Work instructions:
Without carrying over a single picture, write out the records below exactly.

+===+

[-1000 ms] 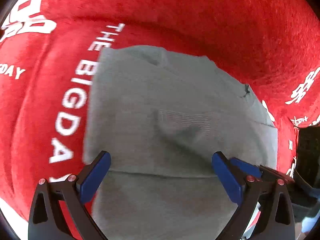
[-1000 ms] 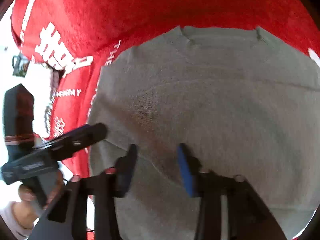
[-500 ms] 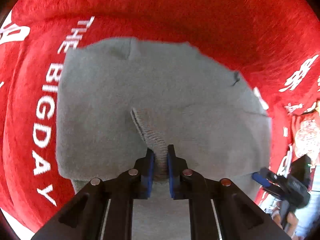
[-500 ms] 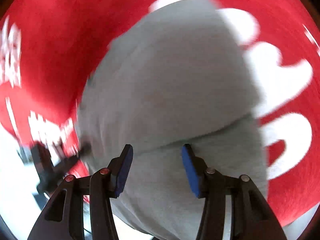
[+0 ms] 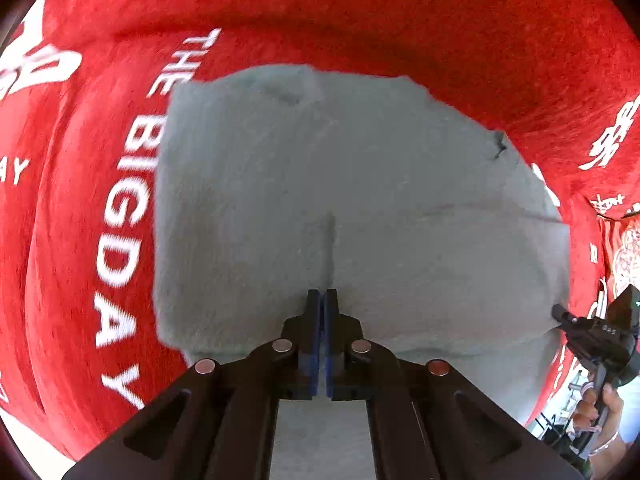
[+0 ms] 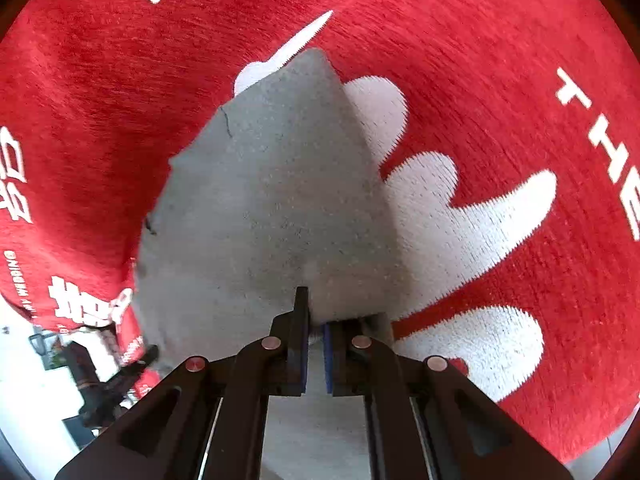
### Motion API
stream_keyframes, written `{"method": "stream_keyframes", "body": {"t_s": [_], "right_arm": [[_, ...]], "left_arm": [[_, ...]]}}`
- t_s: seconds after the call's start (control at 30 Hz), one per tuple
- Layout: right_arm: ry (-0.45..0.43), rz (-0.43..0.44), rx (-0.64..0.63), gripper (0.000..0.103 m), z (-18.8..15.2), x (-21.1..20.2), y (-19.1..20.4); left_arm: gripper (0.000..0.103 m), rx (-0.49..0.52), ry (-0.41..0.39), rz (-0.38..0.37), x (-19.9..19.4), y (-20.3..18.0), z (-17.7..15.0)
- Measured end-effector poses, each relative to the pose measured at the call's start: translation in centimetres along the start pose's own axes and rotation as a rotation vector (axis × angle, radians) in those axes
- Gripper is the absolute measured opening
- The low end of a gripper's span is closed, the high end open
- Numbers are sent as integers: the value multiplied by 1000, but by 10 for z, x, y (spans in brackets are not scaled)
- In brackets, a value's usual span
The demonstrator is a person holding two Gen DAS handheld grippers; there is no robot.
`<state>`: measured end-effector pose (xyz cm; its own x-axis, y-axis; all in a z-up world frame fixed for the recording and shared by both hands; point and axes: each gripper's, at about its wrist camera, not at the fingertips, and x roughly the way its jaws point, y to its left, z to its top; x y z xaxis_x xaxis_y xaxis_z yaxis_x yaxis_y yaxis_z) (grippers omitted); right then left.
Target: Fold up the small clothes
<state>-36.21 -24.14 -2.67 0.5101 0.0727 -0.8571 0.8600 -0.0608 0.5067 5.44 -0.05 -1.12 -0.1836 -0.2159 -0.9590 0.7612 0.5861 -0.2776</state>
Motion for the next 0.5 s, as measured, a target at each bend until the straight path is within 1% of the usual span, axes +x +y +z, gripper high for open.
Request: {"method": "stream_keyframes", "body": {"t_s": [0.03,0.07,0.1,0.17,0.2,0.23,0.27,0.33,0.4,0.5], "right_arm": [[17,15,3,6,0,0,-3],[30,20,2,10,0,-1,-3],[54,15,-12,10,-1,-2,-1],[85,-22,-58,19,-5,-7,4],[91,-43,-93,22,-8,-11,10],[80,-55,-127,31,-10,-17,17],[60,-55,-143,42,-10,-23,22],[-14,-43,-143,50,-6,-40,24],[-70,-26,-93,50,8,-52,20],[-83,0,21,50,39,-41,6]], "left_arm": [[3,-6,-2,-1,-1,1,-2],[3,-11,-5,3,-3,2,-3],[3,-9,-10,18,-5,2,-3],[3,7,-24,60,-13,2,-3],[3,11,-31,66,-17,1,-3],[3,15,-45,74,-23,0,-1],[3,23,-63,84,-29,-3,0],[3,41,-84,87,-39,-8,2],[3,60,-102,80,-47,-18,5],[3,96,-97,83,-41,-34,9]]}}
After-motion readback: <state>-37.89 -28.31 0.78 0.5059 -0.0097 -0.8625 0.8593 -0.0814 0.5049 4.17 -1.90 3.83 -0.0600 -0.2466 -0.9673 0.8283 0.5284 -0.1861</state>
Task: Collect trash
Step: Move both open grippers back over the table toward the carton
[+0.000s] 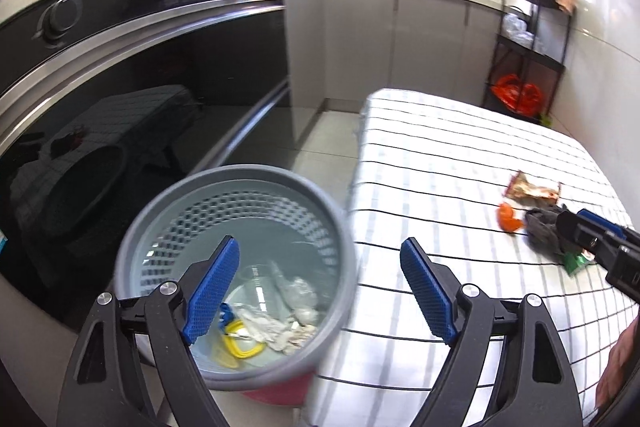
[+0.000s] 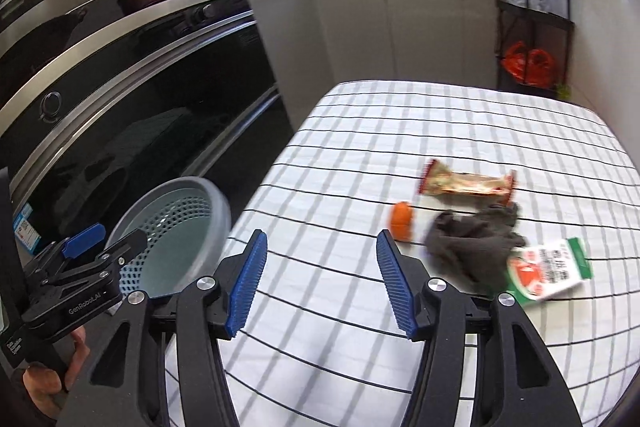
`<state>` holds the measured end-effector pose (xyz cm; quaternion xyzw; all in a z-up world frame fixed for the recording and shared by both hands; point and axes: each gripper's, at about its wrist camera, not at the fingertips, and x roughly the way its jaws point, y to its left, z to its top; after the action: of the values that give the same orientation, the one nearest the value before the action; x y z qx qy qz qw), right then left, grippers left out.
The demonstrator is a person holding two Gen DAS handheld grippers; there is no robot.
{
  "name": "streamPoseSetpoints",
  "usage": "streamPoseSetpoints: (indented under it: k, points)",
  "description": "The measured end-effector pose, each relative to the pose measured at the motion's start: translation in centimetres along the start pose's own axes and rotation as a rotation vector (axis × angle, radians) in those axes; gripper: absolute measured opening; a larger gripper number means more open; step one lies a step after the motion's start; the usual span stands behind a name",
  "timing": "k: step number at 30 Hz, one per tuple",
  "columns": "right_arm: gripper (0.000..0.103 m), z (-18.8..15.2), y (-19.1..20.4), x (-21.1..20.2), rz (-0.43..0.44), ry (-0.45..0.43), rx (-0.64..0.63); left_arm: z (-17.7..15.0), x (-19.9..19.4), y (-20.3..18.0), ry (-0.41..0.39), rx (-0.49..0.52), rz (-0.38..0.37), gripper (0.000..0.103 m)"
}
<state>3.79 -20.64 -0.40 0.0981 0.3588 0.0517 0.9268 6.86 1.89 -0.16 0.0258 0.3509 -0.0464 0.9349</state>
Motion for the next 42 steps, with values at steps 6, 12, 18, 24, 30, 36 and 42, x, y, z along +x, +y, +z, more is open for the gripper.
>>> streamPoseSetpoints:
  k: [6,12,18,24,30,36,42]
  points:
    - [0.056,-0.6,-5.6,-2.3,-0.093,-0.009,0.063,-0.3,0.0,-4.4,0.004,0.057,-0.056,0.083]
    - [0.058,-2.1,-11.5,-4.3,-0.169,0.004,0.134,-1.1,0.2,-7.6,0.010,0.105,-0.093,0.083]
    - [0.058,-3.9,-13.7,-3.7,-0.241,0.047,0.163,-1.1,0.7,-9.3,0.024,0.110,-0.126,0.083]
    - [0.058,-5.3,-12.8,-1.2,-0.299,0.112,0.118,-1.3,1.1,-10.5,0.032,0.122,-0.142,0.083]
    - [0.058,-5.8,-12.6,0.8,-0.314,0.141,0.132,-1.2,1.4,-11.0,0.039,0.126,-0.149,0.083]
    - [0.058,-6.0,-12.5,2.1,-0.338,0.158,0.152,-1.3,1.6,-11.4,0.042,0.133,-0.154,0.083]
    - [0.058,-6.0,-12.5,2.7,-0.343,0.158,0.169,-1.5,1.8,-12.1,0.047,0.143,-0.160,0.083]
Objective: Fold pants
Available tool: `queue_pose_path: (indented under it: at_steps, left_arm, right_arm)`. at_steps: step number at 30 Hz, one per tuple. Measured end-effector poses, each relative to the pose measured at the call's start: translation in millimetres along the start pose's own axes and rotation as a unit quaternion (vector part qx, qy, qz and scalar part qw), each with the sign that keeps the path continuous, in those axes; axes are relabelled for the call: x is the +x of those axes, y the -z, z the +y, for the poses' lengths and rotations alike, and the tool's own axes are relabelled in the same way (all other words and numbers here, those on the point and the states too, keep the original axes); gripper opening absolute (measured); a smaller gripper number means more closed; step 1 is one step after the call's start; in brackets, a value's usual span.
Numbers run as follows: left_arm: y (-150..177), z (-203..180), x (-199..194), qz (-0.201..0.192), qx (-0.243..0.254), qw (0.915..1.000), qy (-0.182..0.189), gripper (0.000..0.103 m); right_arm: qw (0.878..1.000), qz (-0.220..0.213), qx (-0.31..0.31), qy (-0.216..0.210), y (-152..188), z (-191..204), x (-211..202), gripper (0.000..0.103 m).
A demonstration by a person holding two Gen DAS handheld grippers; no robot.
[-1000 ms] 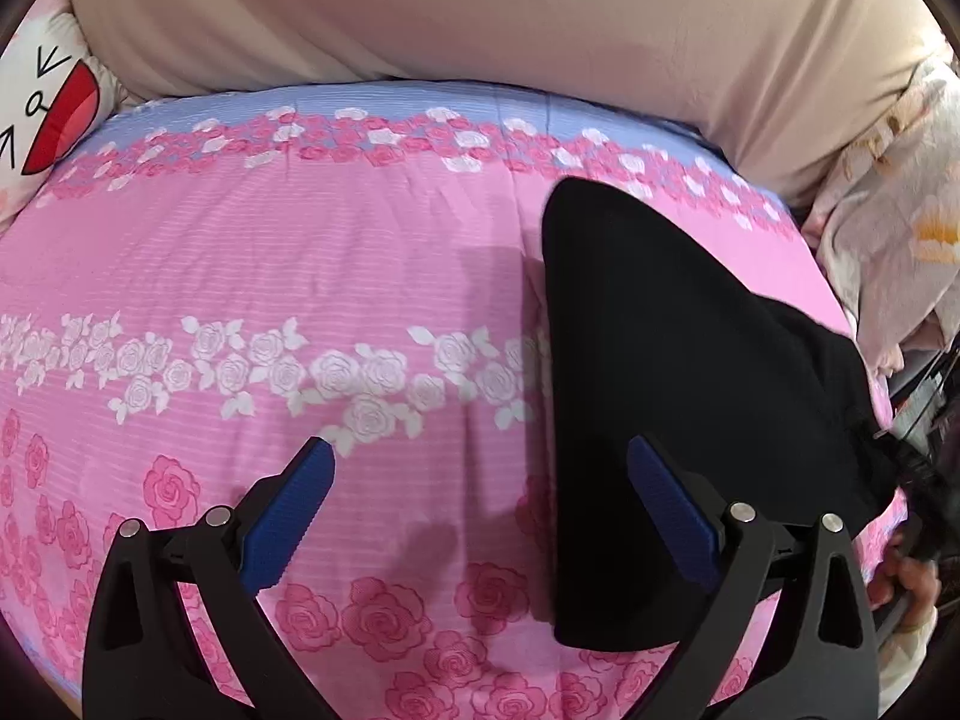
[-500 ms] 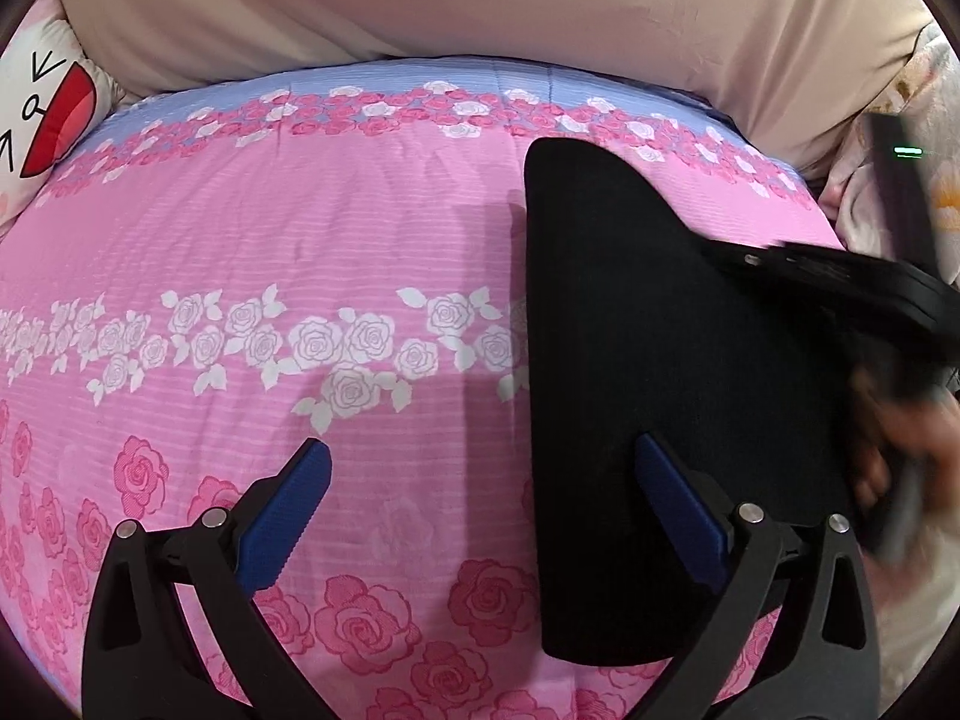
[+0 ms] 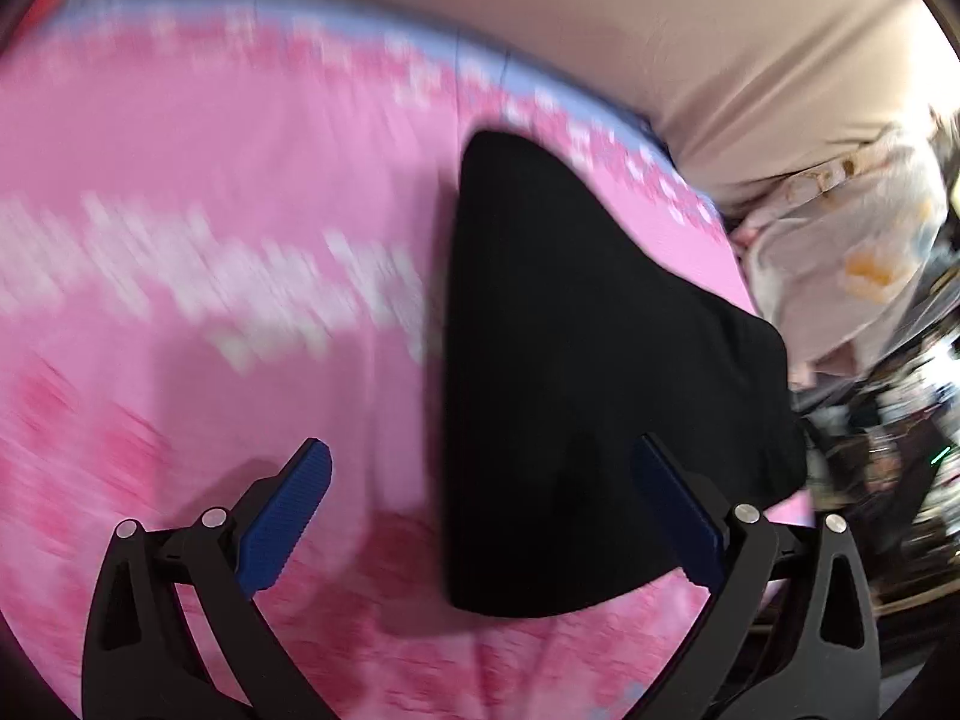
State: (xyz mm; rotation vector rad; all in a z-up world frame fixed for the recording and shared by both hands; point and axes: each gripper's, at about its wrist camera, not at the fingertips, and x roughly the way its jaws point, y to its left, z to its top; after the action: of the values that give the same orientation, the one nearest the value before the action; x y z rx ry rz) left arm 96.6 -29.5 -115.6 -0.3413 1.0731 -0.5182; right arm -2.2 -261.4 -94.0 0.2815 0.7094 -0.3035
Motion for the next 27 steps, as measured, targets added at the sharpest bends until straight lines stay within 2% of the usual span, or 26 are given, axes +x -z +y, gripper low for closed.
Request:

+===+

Solution to the problem:
[-1000 ms] 
[-1000 ms] 
[-500 ms] 
[-500 ms] 
[+0 ms] 
[+0 ms] 
### Motion API
stream_keyframes, written `{"method": "stream_keyframes", "body": {"t_s": [_], "right_arm": [[_, ...]], "left_arm": [[_, ...]]}}`
- t_s: seconds after the call's start (control at 30 Hz), one per tuple
- Layout: right_arm: ry (-0.45..0.43), rz (-0.43..0.44), rx (-0.64..0.63), gripper (0.000..0.103 m), z (-18.8..15.2), x (-21.1..20.2), y (-19.1..20.4); left_arm: gripper (0.000..0.103 m), rx (-0.49..0.52), ry (-0.41..0.39), rz (-0.38..0.37), x (-19.9..19.4), y (-20.3..18.0), z (-17.7..15.0)
- Measured end-effector poses, each relative to the pose measured at the call's start: translation in centimetres along the start pose's own axes and rotation as a rotation vector (axis × angle, radians) in those axes
- Gripper is the absolute measured opening
- The low end of a gripper's span is closed, the high end open
- Numbers are sent as integers: the value multiplied by 1000, but by 10 for z, x, y (spans in brackets are not scaled)
- In brackets, a value's usual span
The demonstrator is a person holding two Gen DAS handheld grippers; there is no robot.
`<state>`: measured end-effector pose (xyz cm; its own x-axis, y-axis; all in a z-up world frame fixed for the recording and shared by both hands; point and axes: each gripper's, at about its wrist camera, not at the fingertips, and x roughly the way its jaws point, y to its left, z to its top; x y z xaxis_x xaxis_y xaxis_z yaxis_x yaxis_y yaxis_z) (grippers omitted); right then left.
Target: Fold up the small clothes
<state>-36.21 -24.14 -2.67 0.5101 0.0727 -0.8571 0.8600 -0.0608 0.5067 5.44 -0.05 -1.12 -0.1836 -0.2159 -0.9590 0.7612 0.5861 -0.2776</state>
Motion for the next 0.5 s, as measured, a target at each bend until the straight path is within 1% of the usual span, axes +x +y +z, gripper high for open.
Request: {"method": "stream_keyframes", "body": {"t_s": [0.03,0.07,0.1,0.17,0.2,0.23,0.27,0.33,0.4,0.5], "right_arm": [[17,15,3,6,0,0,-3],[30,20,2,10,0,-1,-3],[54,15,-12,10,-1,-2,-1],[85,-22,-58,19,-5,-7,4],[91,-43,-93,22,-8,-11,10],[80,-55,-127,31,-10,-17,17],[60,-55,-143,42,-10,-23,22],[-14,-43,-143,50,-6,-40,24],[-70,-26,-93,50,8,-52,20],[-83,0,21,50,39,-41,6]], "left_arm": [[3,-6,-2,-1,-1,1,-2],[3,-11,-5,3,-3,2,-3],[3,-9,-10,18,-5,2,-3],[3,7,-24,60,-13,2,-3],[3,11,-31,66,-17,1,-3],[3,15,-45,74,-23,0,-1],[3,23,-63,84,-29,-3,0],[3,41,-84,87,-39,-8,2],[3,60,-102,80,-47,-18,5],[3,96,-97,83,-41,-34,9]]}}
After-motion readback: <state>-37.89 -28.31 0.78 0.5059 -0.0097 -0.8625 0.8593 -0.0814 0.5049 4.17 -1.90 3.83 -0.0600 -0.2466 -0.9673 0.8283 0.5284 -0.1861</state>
Task: Collect trash
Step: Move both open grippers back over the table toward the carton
[+0.000s] 
[+0.000s] 
`<state>` holds the measured end-effector pose (xyz cm; quaternion xyzw; all in a z-up world frame fixed for the recording and shared by both hands; point and axes: each gripper's, at about its wrist camera, not at the fingertips, and x roughly the way its jaws point, y to its left, z to its top; after the action: of the values that give the same orientation, the one nearest the value before the action; x y z qx qy qz qw), right then left, grippers left out.
The demonstrator is a person holding two Gen DAS handheld grippers; there is no robot.
{
  "name": "streamPoseSetpoints",
  "usage": "streamPoseSetpoints: (indented under it: k, points)",
  "description": "The measured end-effector pose, each relative to the pose measured at the motion's start: translation in centimetres along the start pose's own axes and rotation as a rotation vector (axis × angle, radians) in those axes; gripper: absolute measured opening; a larger gripper number means more open; step one lies a step after the motion's start; the usual span stands behind a name",
  "timing": "k: step number at 30 Hz, one per tuple",
  "columns": "right_arm: gripper (0.000..0.103 m), z (-18.8..15.2), y (-19.1..20.4), x (-21.1..20.2), rz (-0.43..0.44), ry (-0.45..0.43), rx (-0.64..0.63); left_arm: z (-17.7..15.0), x (-19.9..19.4), y (-20.3..18.0), ry (-0.41..0.39), rx (-0.49..0.52), rz (-0.38..0.37), gripper (0.000..0.103 m)"
}
<state>3.79 -20.64 -0.40 0.0981 0.3588 0.0517 0.9268 6.86 1.89 -0.16 0.0258 0.3509 -0.0464 0.9349</state>
Motion for the next 42 steps, with values at steps 6, 12, 18, 24, 30, 36 and 42, x, y, z along +x, +y, +z, more is open for the gripper.
>>> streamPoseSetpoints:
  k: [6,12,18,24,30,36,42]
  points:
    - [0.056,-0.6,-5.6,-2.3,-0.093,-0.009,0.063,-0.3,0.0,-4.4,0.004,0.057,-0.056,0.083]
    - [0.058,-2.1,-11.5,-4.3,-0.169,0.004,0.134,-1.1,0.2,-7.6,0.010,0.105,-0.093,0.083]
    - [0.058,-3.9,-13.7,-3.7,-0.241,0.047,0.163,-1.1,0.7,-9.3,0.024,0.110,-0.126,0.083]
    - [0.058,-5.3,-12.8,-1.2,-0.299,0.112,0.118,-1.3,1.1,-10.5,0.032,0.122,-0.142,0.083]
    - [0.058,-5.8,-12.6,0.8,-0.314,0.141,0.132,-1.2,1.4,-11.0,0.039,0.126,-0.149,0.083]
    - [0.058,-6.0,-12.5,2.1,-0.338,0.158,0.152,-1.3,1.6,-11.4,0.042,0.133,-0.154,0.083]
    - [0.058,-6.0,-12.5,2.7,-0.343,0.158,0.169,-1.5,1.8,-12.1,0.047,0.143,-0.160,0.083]
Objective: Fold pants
Available tool: `queue_pose_path: (indented under it: at_steps, left_arm, right_arm)`. at_steps: step number at 30 Hz, one per tuple. Measured end-effector poses, each relative to the pose measured at the call's start: translation in millimetres along the start pose's own axes and rotation as a unit quaternion (vector part qx, qy, qz and scalar part qw), each with the sign that keeps the path continuous, in those axes; axes are relabelled for the call: x is the +x of those axes, y the -z, z the +y, for the poses' lengths and rotations alike, and the tool's own axes are relabelled in the same way (all other words and numbers here, those on the point and the states too, keep the original axes); gripper opening absolute (measured); a smaller gripper number means more closed; step 1 is one step after the call's start; in brackets, a value's usual span.
Numbers run as follows: left_arm: y (-150..177), z (-203..180), x (-199..194), qz (-0.201..0.192), qx (-0.243..0.254), qw (0.915..1.000), qy (-0.182..0.189), gripper (0.000..0.103 m); right_arm: qw (0.878..1.000), qz (-0.220..0.213), qx (-0.31..0.31), qy (-0.216..0.210), y (-152..188), z (-191..204), x (-211..202), gripper (0.000..0.103 m).
A demonstration by a person holding two Gen DAS handheld grippers; no robot.
[-1000 ms] 
[-500 ms] 
[+0 ms] 
State: (xyz mm; rotation vector rad; all in a z-up world frame fixed for the recording and shared by both hands; point and axes: each gripper's, at about its wrist camera, not at the fingertips, and x roughly the way its jaws point, y to its left, z to its top; after the action: of the values that give the same orientation, the one nearest the value before the action; x y z rx ry rz) left arm 96.6 -29.5 -115.6 -0.3413 1.0731 -0.5182; right arm -2.2 -261.4 -94.0 0.2815 0.7094 -0.3035
Motion for the next 27 steps, as measured, targets added at the sharpest bends until straight lines stay within 2% of the usual span, or 26 are given, axes +x -z +y, gripper low for closed.
Request:

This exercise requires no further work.